It will be easier to tune a cello if you first make sure the bridge is in the correct position. The tuning pegs must then be used to tighten or loosen each string on the cello, bringing the tone closer to the note it should be. Once the strings are close to the correct note, fine tuners can be used to fine-tune the pitch so it is neither too sharp nor too flat. To properly tune a cello, each string must be tuned and re-tuned multiple times in one session before the instrument will stay in tune.
It’s critical to check the bridge placement on a cello before starting to tune it. The bridge, which is located on the cello’s body, is the component that lifts the strings off the instrument. It should be standing straight, parallel to the fingerboard, and upright. The bridge is held in place the tautness of the strings, so if the strings become loose during the tuning process, the bridge may shift out of place. It will be extremely difficult to tune a cello if the bridge is tilted or slanted.
Set the cello upright as if you’re going to play it, and start tuning one string at a time once the bridge is in place. It’s best to start with the thickest string, the “C,” so you don’t inadvertently put too much stress on the thinner “A” and “D” strings as you tune. If you’re using a chromatic tuner, simply pluck the string and turn the tuning peg for the “C” string until the chromatic tuner indicates you’ve reached the correct note. This process can be done ear in the absence of a chromatic tuner, using the middle “C” note on a piano or pitch pipe.
Rep the procedure for each string, bringing each one as close to the corresponding note as possible. As you turn each peg, make sure to apply some inward pressure so that it stays in place and doesn’t slip back after you’ve adjusted the string. To fine-tune a cello after you’ve finished tuning each string with the pegs, you can use the fine tuners on the tail piece. Pluck each string and adjust the fine tuner to bring it into precise pitch using the chromatic tuner, piano key, or pitch pipe.

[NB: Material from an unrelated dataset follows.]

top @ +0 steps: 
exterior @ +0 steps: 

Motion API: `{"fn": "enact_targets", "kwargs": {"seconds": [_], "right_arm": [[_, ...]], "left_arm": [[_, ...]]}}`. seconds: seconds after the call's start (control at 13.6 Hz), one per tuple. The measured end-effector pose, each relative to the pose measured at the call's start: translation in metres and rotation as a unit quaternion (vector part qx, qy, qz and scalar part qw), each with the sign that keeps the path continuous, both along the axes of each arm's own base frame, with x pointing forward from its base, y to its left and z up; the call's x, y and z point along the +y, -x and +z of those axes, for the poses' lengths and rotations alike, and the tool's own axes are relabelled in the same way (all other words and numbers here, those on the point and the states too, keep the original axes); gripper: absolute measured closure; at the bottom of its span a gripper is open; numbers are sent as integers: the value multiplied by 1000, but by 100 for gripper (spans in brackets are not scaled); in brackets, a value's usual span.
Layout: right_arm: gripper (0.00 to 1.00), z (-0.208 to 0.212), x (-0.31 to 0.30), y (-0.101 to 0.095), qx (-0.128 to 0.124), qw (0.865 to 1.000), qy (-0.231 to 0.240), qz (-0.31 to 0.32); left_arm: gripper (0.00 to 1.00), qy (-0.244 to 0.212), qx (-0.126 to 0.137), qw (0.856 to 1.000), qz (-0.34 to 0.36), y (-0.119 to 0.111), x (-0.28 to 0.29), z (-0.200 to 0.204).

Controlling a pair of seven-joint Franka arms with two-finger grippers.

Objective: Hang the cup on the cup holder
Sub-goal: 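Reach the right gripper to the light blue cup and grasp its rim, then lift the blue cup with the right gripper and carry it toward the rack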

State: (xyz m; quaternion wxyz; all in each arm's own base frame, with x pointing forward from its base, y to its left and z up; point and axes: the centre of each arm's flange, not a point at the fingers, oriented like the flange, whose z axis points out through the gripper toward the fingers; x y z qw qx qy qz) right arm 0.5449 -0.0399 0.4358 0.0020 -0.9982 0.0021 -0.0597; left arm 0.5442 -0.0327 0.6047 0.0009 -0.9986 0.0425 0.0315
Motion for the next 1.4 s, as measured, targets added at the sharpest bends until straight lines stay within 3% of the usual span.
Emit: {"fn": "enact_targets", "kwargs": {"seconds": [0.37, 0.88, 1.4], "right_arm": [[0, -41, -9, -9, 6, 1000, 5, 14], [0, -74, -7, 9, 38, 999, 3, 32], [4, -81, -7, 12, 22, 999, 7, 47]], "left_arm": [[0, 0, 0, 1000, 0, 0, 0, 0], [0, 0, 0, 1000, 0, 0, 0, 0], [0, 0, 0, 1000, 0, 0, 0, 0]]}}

After you’ve finished tuning the last of the four strings, you’ll probably have to tune each one again, possibly multiple times, before it stays in tune. The reason for this is that as you tune the cello, the neck of the instrument will stretch and contract, throwing the strings out of tune. The neck will eventually settle, and the strings will maintain their position, allowing the instrument to stay in tune.
However, if the cello is severely out of tune, it is best to work with each string individually. Instead of tuning one string completely before moving on to the next, alternate between the strings, gradually bringing each in tune. When you tune a cello that is badly out of tune completely tightening and adjusting one string before moving on to the others, you are putting uneven pressure on the bridge, which will most likely cause it to move or break.